Incredible amounts of crime data are freely available to the public through open data initiatives. These data sets give the time and general location of hundreds of thousands of crime reports. This wealth of well-labeled information is ideal for Supervised Machine Learning, allowing for analysis and prediction to help future civic planning and law enforcement. Unfortunately, these data sets have flaws that make them challenging to use with Machine Learning methods. To predict future burglaries, both example homes that have been burgled, as well as example homes that have not been burgled are needed. As no city records locations where a crime has not occurred, only half the picture needed to make predictions exists.
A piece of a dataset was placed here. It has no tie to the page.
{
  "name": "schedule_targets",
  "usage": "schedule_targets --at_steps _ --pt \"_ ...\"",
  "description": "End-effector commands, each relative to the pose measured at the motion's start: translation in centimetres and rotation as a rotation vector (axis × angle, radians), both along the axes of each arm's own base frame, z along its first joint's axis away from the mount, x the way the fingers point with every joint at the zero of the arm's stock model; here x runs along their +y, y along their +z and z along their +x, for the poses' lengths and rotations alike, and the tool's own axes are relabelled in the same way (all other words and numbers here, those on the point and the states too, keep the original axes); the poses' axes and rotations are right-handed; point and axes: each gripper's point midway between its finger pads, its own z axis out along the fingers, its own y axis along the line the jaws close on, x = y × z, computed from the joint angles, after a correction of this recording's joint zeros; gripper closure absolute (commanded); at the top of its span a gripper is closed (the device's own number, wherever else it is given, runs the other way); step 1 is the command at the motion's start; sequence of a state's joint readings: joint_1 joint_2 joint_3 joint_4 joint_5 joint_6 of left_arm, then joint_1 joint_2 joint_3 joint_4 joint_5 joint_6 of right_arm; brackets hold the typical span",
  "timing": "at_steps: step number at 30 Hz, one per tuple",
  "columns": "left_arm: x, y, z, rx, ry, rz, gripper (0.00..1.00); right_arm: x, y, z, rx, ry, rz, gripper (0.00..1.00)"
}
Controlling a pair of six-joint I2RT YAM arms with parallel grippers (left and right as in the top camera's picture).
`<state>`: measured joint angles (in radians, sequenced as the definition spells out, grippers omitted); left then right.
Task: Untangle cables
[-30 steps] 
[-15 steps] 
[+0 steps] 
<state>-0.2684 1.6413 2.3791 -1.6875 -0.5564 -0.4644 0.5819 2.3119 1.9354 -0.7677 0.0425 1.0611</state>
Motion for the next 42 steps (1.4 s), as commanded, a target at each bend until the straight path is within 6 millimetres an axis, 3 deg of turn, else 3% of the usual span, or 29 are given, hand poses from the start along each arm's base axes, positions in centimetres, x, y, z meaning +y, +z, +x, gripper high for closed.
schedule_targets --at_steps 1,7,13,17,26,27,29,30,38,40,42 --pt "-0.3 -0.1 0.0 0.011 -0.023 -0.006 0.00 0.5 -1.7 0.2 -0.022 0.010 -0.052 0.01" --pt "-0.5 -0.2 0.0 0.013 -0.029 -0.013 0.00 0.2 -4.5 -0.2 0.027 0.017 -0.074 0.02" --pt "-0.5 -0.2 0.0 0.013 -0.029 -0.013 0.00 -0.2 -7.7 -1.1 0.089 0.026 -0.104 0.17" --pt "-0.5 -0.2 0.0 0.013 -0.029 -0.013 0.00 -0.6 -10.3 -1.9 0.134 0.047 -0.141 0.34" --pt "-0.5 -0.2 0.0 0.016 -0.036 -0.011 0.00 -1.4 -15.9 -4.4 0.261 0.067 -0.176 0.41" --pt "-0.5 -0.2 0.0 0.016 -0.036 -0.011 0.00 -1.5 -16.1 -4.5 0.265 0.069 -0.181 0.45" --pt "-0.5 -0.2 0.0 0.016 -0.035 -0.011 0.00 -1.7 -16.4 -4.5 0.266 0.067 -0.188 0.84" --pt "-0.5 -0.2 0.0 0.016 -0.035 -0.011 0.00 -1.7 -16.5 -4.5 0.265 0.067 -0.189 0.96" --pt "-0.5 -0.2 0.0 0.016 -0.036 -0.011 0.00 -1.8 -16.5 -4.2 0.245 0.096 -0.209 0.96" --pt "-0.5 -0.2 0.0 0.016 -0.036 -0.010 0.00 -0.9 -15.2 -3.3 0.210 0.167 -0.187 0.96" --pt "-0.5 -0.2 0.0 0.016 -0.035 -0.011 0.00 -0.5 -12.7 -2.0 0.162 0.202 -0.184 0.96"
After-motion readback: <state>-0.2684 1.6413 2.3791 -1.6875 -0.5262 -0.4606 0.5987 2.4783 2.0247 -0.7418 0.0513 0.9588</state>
To solve this problem, we constructed a set of synthetically generated times and locations that do not correspond with known burglary reports, but accurately represent the geography and distribution of buildings within the city. By combining these synthetic points with the real crime data, a complete picture is formed and a predictive model can be trained. Additional features were combined with these locations. For Vancouver, this included weather and lighting data from Environment Canada, and the local density of street trees, traffic signals, and light poles from the Vancouver Open Data Portal. The resulting Machine Learning model was able to correctly classify more than 80% of burglaries in this data.

The ability to generate Synthetic Training Data cheaply and quickly can be a major boon to fields such as Computational Criminology, where one-sided sets of data like this are common, lacking the whole picture needed for common Machine Learning tools.